Figure 1: (A) CT revealed hepatatrophy and ascites accumulation. (B) CT also revealed swelling of the pancreas and disproportionate fat stranding around the pancreas.
Akira Umemura* Hiroyuki Nitta Koki Otsuka Takeshi Takahara Yasushi Hasegawa Akira SasakiDepartment of Surgery, Iwate Medical University, Japan
*Corresponding author: Akira Umemura, Department of Surgery, Iwate Medical University, 19-1 Uchimaru, Morioka, 020-8505, Japan; E-mail: firstname.lastname@example.org
This paper reports a rare case of acute pancreatitis (AP) caused by hepatitis B virus (HBV) in a patient who underwent deceased donor liver transplantation (DDLT). A 63-year-old Japanese man had jaundiced skin and had been suffering from anorexia for the past two weeks. Routine laboratory investigations revealed severe liver dysfunction with an active HBV infection and severe hepatic encephalopathy; hence, the patient was diagnosed with acute liver failure (ALF). A computed tomography (CT) examination also revealed swelling of the pancreas. Although this was suggestive of AP, it was asymptomatic at that point. Five days after admission, the patient underwent a DDLT. Liver dysfunction was observed at approximately two weeks after the DDLT. A CT examination revealed a walled-off necrosis (WON) between the stomach and pancreas; thus, we performed drainage of the WON via a laparotomy. The patient’s condition gradually improved and he left the intensive care unit on the 35th day after the DDLT. In this case, WON formation by AP caused severe liver dysfunction after DDLT. Therefore, we have to consider WON formation as a cause of postoperative liver dysfunction in patients with AP rather than acute rejection or hepatic artery thrombosis.
Acute pancreatitis (AP) can complicate the course of viral hepatitis, especially in cases of acute liver failure (ALF) [1,2]. Lisney  was the first to state that pancreatitis could be a complication of infectious hepatitis. In an autopsy series, Joshi et al.  reported that 3.7% of patients with AP also had viral hepatitis, whereas the overall autopsy incidence of viral hepatitis was 0.9%. As shown in some case series, AP occurring with ALF is relatively common and has been well documented [5,6].
Generally, AP invariably complicates persistent organ failures caused by cytokine cascades. These cascades result in a systemic inflammatory response syndrome during the early phase. Patients who develop persistent organ failure within the first few days of the disease are at an increased risk of death, with mortality reported to be as great as 36-50% [7,8]. Furthermore, AP often causes sepsis due to the bacterial translocation of enteric bacteria from the beginning to the end of the disease; therefore, sepsis can also be a fatal factor for AP patients.
In this paper, we will describe the first case report of a DDLT for a patient with ALF caused by the hepatitis B virus (HBV) and complicated by the presence of AP.
A 63-year-old Japanese man had jaundiced skin and had been suffering from anorexia for the past two weeks; he was referred to our clinic for further treatment.

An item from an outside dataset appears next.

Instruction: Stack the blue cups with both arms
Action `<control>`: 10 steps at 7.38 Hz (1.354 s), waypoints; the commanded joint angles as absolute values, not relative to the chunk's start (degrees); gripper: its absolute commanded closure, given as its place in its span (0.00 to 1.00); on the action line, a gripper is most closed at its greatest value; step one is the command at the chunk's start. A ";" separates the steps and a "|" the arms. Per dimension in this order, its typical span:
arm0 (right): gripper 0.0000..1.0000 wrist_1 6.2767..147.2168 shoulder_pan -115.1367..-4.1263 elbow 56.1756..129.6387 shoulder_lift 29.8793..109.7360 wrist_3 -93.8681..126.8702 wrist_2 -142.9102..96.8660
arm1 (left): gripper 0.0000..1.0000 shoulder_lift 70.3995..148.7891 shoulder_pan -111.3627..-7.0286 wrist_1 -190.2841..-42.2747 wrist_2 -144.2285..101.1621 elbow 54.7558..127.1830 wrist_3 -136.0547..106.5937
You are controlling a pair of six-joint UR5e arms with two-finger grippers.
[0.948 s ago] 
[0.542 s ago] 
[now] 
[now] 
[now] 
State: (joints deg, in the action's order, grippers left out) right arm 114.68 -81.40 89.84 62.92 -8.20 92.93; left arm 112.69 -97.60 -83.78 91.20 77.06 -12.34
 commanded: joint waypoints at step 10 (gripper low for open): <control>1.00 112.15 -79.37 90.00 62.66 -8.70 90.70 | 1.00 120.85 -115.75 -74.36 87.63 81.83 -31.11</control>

Routine laboratory investigations revealed severe liver dysfunction with a serum total bilirubin level of 23.6 mg/dL; an aspartate aminotransferase (AST) level of 781 IU/L; an alanine aminotransferase (ALT) level of 1473 IU/L; a prothrombin time-international normalized ratio of 4.98; a hepatitis B surface antigen (HBs-Ag) level of 2180.0 IU/ mL; and HBV-DNA level of 6.6 log copies/mL. Additionally, a computed tomography (CT) examination revealed ascites accumulation, and swelling of the pancreas (Figures 1A and 1B). As a result, the patient was diagnosed as having acute hepatitis due to the HBV. In addition, severe hepatic encephalopathy appeared before the day was over; therefore patient was diagnosed as having ALF and was registered as the most urgent candidate for a DDLT. Five days after admission, the patient underwent a DDLT from a brain-dead donor who had experienced a subarachnoid hemorrhage. Histo-pathological findings revealed that necrosis of hepatocytes widely occurred and only a few normal hepatocytes survived in nodular formation. Moreover, even survived hepatocytes were affected with degeneration and severe cholestasis (Figures 2A and 2B).

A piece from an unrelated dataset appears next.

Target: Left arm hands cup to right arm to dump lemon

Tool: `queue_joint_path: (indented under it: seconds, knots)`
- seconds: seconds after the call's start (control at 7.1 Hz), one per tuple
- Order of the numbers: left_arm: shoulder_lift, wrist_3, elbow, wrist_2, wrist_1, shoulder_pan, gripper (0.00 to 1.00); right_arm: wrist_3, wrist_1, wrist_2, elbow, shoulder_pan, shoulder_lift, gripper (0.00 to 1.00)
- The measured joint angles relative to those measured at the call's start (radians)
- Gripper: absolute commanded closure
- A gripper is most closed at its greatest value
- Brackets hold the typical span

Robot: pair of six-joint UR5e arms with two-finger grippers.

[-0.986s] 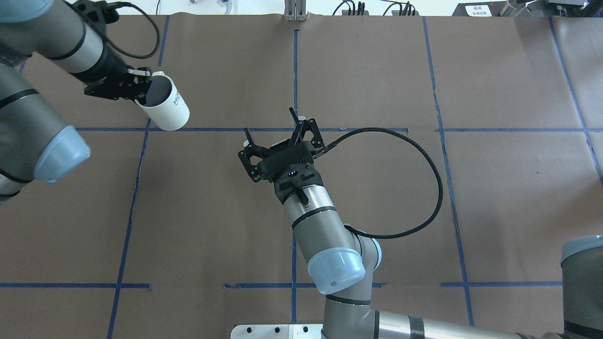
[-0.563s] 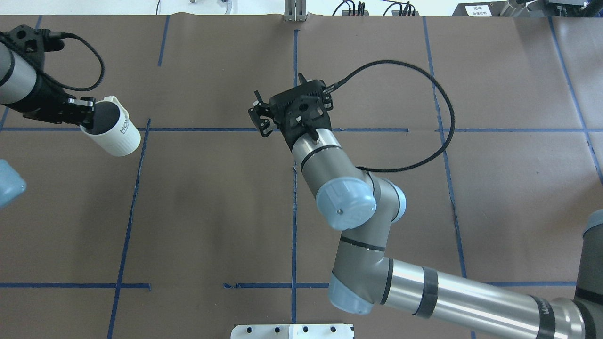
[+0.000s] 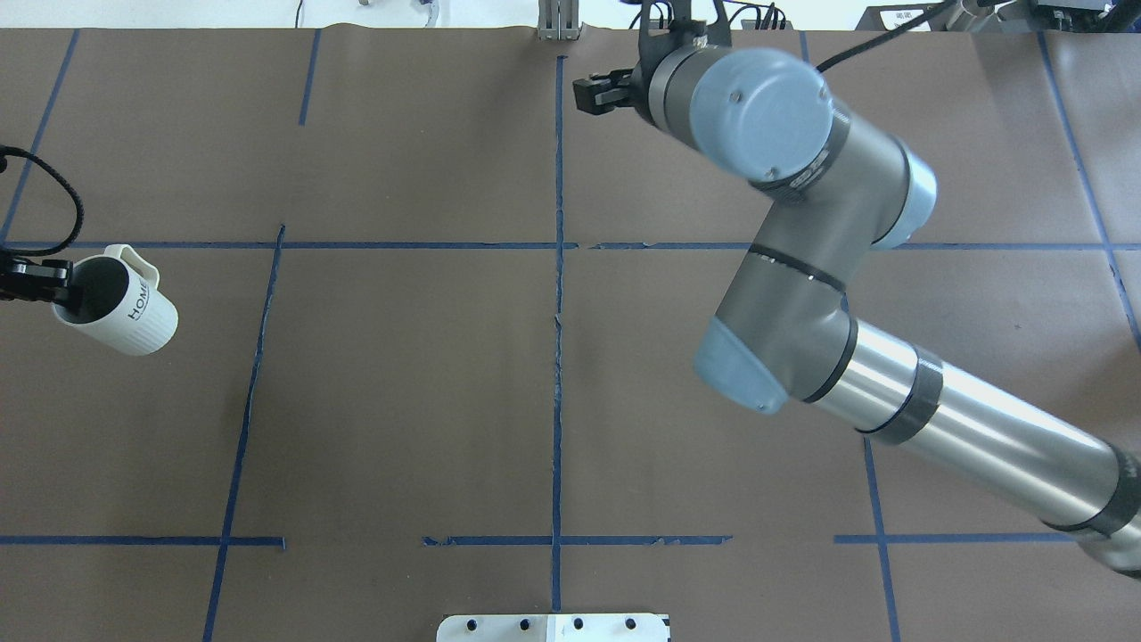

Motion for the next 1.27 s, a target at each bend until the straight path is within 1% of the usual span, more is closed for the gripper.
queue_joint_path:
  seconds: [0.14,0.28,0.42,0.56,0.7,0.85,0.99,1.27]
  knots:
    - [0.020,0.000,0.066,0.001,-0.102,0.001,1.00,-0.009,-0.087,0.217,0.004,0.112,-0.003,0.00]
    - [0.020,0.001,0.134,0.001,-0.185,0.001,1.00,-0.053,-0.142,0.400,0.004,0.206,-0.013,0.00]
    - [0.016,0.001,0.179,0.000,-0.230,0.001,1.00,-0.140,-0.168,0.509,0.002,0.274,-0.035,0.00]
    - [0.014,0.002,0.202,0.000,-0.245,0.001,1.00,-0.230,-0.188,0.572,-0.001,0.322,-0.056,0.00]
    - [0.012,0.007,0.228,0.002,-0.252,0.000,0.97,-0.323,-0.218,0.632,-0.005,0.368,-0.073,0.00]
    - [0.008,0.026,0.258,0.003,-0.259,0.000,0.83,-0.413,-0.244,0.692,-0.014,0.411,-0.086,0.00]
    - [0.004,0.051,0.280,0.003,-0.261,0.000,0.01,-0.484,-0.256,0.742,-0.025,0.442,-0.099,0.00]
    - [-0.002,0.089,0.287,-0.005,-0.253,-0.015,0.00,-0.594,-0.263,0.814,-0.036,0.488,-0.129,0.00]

Figure 2: (A) Necrosis of hepatocytes widely occurred and only a few normal hepatocytes survived in nodular formation ( × 20). (B) Survived hepatocytes were affected with degeneration and severe cholestasis ( × 200).
Two weeks following the DDLT, the patient’s AST and ALT levels suddenly elevated and a CT examination revealed a walled-off necrosis (WON) caused by AP between the stomach and pancreas (Figures 3A and 3B). As a result, we performed drainage of the WON via a laparotomy. The patient’s liver function gradually improved after the drainage. He left the intensive care unit on the 35th day after the DDLT. He is now in rehabilitation to improve his physical strength.

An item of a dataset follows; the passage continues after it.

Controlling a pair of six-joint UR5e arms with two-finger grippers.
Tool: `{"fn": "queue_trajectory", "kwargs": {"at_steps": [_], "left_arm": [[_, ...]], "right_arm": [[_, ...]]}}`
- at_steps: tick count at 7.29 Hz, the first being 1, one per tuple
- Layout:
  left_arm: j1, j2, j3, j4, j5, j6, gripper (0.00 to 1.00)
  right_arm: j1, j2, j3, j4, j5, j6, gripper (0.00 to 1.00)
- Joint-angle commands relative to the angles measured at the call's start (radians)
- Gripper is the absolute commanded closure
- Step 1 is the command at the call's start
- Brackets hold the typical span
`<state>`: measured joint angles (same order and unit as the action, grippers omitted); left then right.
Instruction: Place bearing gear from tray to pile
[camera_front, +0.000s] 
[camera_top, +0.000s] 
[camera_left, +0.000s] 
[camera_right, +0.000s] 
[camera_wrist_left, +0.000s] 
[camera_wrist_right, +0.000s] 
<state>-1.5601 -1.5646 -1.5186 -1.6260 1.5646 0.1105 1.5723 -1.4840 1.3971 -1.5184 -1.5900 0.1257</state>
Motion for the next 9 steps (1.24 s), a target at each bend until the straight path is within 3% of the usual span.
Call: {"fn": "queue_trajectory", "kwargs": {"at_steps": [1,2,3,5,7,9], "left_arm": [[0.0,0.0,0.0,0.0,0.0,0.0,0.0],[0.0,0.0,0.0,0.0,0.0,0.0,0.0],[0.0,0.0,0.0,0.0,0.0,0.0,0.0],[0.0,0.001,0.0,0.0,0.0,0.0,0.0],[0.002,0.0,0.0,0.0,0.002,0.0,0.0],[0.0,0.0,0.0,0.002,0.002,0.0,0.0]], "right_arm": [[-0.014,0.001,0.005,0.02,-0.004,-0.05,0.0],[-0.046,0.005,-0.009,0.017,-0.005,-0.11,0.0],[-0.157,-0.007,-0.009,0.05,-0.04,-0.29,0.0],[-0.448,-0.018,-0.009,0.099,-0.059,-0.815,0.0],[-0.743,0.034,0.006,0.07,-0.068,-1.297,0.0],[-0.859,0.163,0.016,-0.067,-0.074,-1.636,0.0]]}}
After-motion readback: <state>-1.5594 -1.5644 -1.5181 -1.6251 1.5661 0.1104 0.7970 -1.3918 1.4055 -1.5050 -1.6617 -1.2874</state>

Figure 3 A and B: CT revealed WON between the stomach and pancreas with a well-enhanced capsule.
Although the relationship between AP and viral hepatitis has been known for 50 years, the exact mechanism by which these viruses behave is still unknown . Most cases of AP that are complicated by acute viral hepatitis occur in conjunction with ALF, including the HBV, the hepatitis A virus, and the hepatitis E virus [1,5,6]. Several mechanisms have been proposed, including the direct cytopathic effect that the virus has on pancreatic acinar cells. Documentation of HBs-Ag and hepatitis B core antigens in the pancreatic acinar cells and pancreatic juice supports this hypothesis [9,10]. Furthermore, Cavallari et al. have also detected HBVDNA in the cytoplasm and nuclei of scattered pancreatic acinar cells . One possible mechanism for this is the development of ampullary edema with obstructions to the outflow of pancreatic secretions. Another potential mechanism is the release of lysosomal enzymes from the inflamed liver into the circulation with the activation of trypsinogen to trypsin from virus-damaged acinar cell membranes . Although AP in ALF seems like a relatively common phenomenon, it is often asymptomatic. It is of interest that these patients’ mortality is not found to be significantly different from patients without this complication. This is likely because AP is usually not severe, and survival is more dependent on the severity of the ALF.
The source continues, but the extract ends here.